To me this exclusion seems unreasonable. All the other baggage exclusions seems to be either careless/illegal or specialist equipment related. However, this exclusion seems to imply that one should be wearing jewellery and watch all the time. I'd maintain that this exclusion is very significant and if I'd noticed when I read the term and conditions then I'd have taken a different policy. Do I have grounds for complaint that this exclusion was both buried and in addition is unreasonable?
Why were you not wearing your wedding rings? These are usually one of the things that you do wear all the time surely? Maybe I am wrong. I have been married for 17 years and have only taken my wedding ring off once (when I had my 2nd child as my hands got so swollen it became impossible to wear).
Does seem a little harsh of the Insurance company though!
Check your home and contents home insurance policy it may cover your wedding rings.
I'm sure many people wear their rings all the time but equally I'm sure many tack them off at night! Both my wife and I do take them off.
It seems to me like a ridiculous exclusion and therefore I'm hoping it could be deemed unfair/unreasonable. I think that at the very least it should be highlighted on the "important facts" list on either on the policy or the web page where I booked. I'd say that the policy was certainly not fit for purpose.
PS And no its not covered by my contents insurance
ANyway have a good read next time, cant see you getting anything though as it was in the contract and you will have agreed or signed.
Good Luck anyway
Although one thing we did when my husband lost his wedding ring in the sea (it happened a week to the day and hour after we got married!), as our insurance providers wouldn't cover us for items lost in the sea, we accidently forgot to tell the police and insurance company that it was lost in the sea and accidently said it was lost "walking around".

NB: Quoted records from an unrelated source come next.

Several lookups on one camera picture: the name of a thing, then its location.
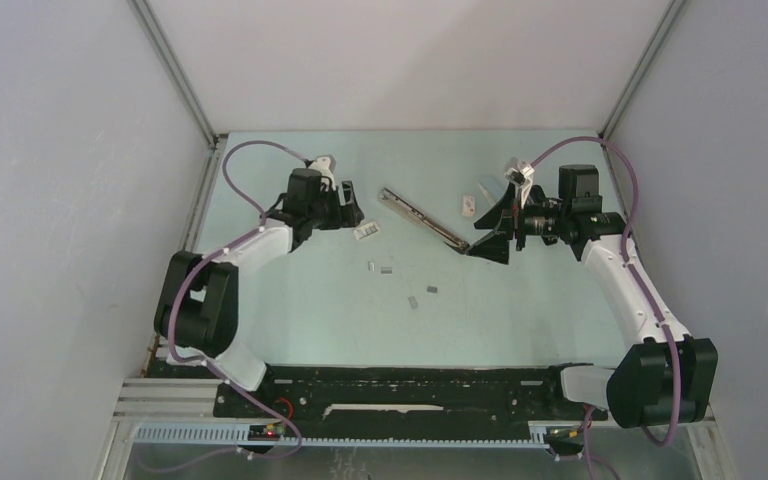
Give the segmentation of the beige black long stapler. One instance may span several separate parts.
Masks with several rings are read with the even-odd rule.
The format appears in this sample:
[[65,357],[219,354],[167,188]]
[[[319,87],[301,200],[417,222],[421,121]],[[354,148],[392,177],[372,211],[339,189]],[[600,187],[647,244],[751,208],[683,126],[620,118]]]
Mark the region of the beige black long stapler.
[[382,188],[379,191],[378,200],[388,209],[431,233],[459,254],[465,254],[469,249],[470,244],[466,240],[389,188]]

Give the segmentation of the light blue stapler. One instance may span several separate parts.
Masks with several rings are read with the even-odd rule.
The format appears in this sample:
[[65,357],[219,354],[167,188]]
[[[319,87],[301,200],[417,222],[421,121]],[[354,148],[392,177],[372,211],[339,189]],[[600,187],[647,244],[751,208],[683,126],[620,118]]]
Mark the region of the light blue stapler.
[[479,183],[479,190],[488,203],[489,207],[494,206],[505,194],[506,188],[493,177],[482,178]]

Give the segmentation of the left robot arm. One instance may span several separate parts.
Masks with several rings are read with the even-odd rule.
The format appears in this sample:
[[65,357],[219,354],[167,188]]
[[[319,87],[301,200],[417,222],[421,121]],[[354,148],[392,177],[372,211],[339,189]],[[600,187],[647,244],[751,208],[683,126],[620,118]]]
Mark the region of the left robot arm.
[[209,254],[176,252],[154,319],[173,363],[206,367],[240,388],[237,402],[250,415],[271,412],[276,390],[263,381],[267,365],[239,328],[240,279],[296,251],[317,230],[353,229],[363,219],[351,181],[296,168],[252,230]]

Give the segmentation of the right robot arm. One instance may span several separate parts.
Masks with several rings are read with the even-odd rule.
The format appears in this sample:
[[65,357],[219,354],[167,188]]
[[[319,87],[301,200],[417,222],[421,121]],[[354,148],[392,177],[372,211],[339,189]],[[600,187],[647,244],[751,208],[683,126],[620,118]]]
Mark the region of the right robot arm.
[[581,403],[608,411],[623,428],[692,423],[707,413],[718,364],[709,339],[696,338],[657,293],[634,252],[627,223],[603,209],[593,165],[559,169],[558,195],[547,196],[523,163],[505,173],[508,187],[475,221],[485,231],[466,251],[507,264],[529,236],[561,242],[597,281],[628,350],[615,367],[574,365],[541,392],[545,411],[566,418]]

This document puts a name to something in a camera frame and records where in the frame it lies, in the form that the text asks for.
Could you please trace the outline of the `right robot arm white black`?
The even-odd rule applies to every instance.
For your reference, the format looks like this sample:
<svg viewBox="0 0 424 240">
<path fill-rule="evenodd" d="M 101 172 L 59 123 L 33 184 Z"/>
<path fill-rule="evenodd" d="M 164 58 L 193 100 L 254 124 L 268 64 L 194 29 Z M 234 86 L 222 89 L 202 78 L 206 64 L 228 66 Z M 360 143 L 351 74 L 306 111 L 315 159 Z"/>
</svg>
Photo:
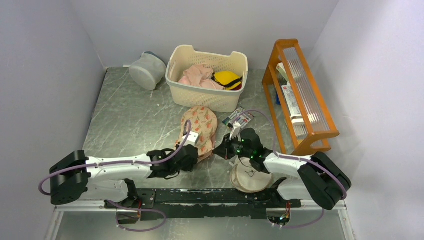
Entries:
<svg viewBox="0 0 424 240">
<path fill-rule="evenodd" d="M 321 208 L 332 210 L 352 187 L 348 176 L 324 152 L 306 156 L 278 153 L 264 147 L 252 128 L 243 129 L 239 136 L 226 134 L 212 152 L 226 160 L 247 158 L 261 173 L 293 177 L 277 183 L 276 190 L 270 193 L 275 207 L 282 207 L 289 200 L 312 200 Z"/>
</svg>

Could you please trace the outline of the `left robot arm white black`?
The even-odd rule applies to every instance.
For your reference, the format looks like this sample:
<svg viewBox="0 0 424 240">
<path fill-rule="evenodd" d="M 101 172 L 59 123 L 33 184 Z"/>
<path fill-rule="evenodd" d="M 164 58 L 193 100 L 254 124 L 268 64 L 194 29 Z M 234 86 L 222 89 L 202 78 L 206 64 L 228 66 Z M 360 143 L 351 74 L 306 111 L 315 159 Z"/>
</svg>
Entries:
<svg viewBox="0 0 424 240">
<path fill-rule="evenodd" d="M 77 150 L 49 169 L 50 202 L 58 206 L 78 200 L 110 200 L 132 208 L 139 200 L 135 180 L 171 179 L 181 171 L 192 171 L 198 158 L 193 143 L 177 150 L 166 148 L 118 158 L 86 156 Z"/>
</svg>

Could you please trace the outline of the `floral mesh laundry bag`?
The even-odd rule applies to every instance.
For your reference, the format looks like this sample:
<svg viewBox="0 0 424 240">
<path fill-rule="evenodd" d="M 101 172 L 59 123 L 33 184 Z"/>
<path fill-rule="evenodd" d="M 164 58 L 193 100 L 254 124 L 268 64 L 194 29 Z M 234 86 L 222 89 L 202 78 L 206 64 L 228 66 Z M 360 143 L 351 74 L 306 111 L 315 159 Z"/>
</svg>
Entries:
<svg viewBox="0 0 424 240">
<path fill-rule="evenodd" d="M 181 131 L 179 139 L 175 142 L 175 148 L 184 139 L 184 124 L 186 120 L 191 122 L 191 131 L 199 134 L 196 147 L 198 148 L 198 159 L 200 163 L 213 154 L 216 144 L 216 132 L 218 118 L 215 113 L 205 106 L 194 106 L 186 111 L 181 118 Z"/>
</svg>

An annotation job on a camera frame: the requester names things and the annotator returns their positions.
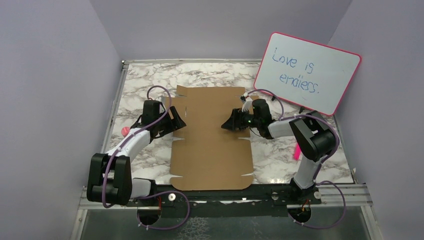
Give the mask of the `brown cardboard box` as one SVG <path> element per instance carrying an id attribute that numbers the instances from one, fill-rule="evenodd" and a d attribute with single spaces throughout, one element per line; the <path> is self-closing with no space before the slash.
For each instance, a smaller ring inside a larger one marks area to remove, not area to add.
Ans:
<path id="1" fill-rule="evenodd" d="M 243 190 L 254 181 L 250 131 L 223 129 L 242 107 L 244 87 L 176 87 L 171 101 L 186 126 L 173 132 L 170 184 L 181 191 Z"/>

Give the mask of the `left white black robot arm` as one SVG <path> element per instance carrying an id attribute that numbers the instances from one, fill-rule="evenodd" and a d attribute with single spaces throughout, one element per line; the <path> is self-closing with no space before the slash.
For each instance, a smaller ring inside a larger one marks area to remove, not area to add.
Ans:
<path id="1" fill-rule="evenodd" d="M 126 205 L 139 199 L 144 205 L 157 200 L 156 183 L 152 179 L 133 177 L 131 163 L 153 140 L 180 130 L 186 123 L 174 106 L 165 107 L 158 100 L 146 100 L 136 122 L 124 131 L 124 138 L 105 153 L 90 160 L 86 197 L 105 208 Z"/>

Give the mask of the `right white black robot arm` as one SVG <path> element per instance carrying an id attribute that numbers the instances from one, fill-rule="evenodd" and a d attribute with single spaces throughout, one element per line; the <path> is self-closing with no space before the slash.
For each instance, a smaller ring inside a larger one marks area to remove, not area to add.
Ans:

Of course, when we remembered our error, we informed the police in Blanes and the insurance company and gave them the money back that they sent us.
The important thing here is "Terms and Conditions". They have not mis-applied their T&Cs, and they haven't unreasonably refused settlement, and they didn't suddenly find a clause you didn't know about. It was clearly stated in the policy document; you didn't read it when you got it- or if you did, you didn't query what you felt to be unfair - until you needed to claim under the section that had something you feel is unfair.
Everyone needs to understand the Ombudsman is NOT the "People's Champion" - just because you don't like the answer you get to your complaint doesnt mean it's a wrong answer. Only if it IS a wrong answer can the Ombudsman help.
Changes to the laws governing the sale of what is termed "general insurance" came into effect in January. Certain sales of travel insurance are covered by the changes - a sale by a travel agent as a "bolt on" to a holiday sale is, however, not covered by the new rules.
Even if this sale was made after the new regulations came into force, I don't think the exclusion you are concerned about would have to be highlighted in either the Initial Disclosure Document OR the Key Facts Document.
There have been a lot of posts on the forums about insurance problems recently - it's certainly made me think about the policy we have and whether it covers what we think it should or not. I am going to be very careful about who we take our next annual policy out with.